Unraid pro is expensive (compared to free DIY linux or Truenas for example) but it is extremely flexible and very easy to get started with.

Their free trial is very flexible though, and once set up and running most people will already be set and happy to pay for the licence.

[-] NuXCOM_90Percent@lemmy.zip 1 points 11 months ago* (last edited 11 months ago)

Anyone not building a proper rackmount server is unlikely to need more than Unraid Plus. Which is 89 USD without a discount. Said discounts vary but are generally 20-30% or straight up 10 dollars, which gets plus down to 60-70 bucks. Unraid Pro I think is where you start getting into discussions of if this is a good decision, but we are looking at 90-110 for that.

Which is not nothing. But Plus undiscounted is about the price of a 4 TB drive. So if you can't afford a license you can't really afford to run a NAS with any degree of recoverability. At which point you are probably better mounting the drives as individual un-RAID'd drives and spreading files across a file system. Because, at that point, you can't recover from any failures anyway and this at least still guarantees access to your remaining files if one or more drives drop.
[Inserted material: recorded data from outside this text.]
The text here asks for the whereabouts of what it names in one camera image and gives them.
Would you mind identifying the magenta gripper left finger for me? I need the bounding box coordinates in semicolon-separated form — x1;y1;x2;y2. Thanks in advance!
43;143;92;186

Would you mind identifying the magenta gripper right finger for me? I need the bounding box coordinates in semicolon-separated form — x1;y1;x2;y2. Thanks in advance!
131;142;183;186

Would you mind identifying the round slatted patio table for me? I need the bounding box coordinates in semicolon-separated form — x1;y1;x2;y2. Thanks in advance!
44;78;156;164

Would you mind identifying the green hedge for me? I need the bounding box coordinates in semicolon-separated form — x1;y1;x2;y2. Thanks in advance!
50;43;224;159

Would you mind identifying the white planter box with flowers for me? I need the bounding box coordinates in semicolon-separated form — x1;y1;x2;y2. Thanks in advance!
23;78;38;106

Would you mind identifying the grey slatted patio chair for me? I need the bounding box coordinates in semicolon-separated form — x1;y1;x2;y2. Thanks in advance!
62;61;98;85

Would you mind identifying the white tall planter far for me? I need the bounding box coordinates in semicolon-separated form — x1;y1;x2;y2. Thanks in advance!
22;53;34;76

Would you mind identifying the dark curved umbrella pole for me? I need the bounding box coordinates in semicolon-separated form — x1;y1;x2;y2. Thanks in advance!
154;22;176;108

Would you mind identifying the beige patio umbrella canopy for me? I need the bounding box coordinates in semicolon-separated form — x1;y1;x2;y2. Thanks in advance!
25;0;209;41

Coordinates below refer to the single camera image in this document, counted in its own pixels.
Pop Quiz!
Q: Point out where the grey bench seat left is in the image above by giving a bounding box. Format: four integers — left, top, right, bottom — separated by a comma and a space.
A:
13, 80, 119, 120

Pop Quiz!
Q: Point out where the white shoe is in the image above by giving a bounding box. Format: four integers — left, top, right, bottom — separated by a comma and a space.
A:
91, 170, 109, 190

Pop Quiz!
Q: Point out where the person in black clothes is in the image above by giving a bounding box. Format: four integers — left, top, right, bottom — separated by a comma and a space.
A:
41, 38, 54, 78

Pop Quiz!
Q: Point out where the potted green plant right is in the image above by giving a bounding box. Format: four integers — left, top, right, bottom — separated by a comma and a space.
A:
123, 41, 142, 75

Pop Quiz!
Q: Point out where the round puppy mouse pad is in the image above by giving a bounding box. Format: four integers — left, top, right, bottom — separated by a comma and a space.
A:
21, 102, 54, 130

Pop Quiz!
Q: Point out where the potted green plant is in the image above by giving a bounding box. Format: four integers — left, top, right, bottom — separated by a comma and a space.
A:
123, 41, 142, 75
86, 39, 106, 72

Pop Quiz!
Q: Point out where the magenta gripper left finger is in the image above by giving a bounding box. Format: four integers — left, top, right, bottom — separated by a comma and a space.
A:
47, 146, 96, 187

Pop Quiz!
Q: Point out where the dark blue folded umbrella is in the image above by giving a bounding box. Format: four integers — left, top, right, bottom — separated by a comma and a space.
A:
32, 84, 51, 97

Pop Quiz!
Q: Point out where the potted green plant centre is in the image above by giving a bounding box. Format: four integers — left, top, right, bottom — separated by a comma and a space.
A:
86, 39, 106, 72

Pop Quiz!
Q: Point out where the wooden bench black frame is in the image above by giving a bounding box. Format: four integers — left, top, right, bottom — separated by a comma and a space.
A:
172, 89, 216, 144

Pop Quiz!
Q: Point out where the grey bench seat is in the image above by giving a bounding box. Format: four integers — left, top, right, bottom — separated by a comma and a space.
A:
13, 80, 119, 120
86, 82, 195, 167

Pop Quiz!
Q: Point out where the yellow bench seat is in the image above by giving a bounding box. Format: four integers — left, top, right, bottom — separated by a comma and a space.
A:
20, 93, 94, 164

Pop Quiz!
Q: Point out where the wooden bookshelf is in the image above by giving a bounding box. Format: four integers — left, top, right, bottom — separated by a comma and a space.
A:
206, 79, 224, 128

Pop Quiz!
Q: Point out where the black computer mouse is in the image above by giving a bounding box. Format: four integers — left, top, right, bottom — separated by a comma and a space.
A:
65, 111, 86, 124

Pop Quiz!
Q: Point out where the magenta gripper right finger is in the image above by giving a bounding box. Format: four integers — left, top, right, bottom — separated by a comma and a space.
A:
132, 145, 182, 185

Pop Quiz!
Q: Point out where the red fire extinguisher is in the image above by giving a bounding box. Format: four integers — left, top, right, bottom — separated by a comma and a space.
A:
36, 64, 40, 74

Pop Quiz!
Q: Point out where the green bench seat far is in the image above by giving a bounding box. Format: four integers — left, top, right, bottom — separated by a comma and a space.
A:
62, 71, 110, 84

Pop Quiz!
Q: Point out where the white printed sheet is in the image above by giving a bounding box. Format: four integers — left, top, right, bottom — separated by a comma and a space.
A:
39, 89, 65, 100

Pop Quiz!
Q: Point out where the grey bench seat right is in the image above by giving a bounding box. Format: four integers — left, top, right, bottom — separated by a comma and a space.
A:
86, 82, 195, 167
And if you are going big enough to need more than 12 drives in a single system (and I say this as someone who currently has 16 in his NAS...): That is when you should not be using unraid. Multiple physical servers set up as a ceph array and dealing with a lot of smaller zfs raids of varying sizes is the way to go but... you are losing a lot of storage to parity for something that likely isn't worth that level of redundancy. But you also start getting into a discussion of "what is my time worth" at that point because... Ceph is a mother fucker.

[-] Faceman2K23@discuss.tchncs.de 1 points 11 months ago

Well my main server is currently at 16 drives plus 2 SSDs, so 18 total counted for the licence, arranged as 12 drive unraid array and 4 drive ZFS, plus an appdata+vm disk and a general cache disk.

I'd like to go with Ceph eventually, because I think it's a solid platform, but multiple nodes and a heavier duty network backbone would be required to do that properly, also the extra disks required to protect a ZFS array of multiple Vdevs, which is safer and faster sure, but the costs are significantly higher than just buying an unraid licence.

[-] NuXCOM_90Percent@lemmy.zip 1 points 11 months ago

I mean, I am doing the same thing. Do as I say, not as I do, and all that jazz.

But the main issue is that, with that many drives, the failure point starts to become the server itself as opposed to just the storage.

[-] JackSkellington@lemmy.world 1 points 11 months ago

What is your general setup? Do you have a server with everything in docker running? On top of proxmox or OS? It then backups to unraid or do you only use the unraid for everything?

I’m on my way in setting up home server with storage for a few services but still in planning

[-] Faceman2K23@discuss.tchncs.de 1 points 11 months ago

Most of it just runs on my unraid box, bunch of Docker containers and a vm for a couple of windows apps I needed running. I also run a small secondary proxmox server with some home automation amd networking stuff that I wanted to stay online when the server is off-line for updates or maintenance.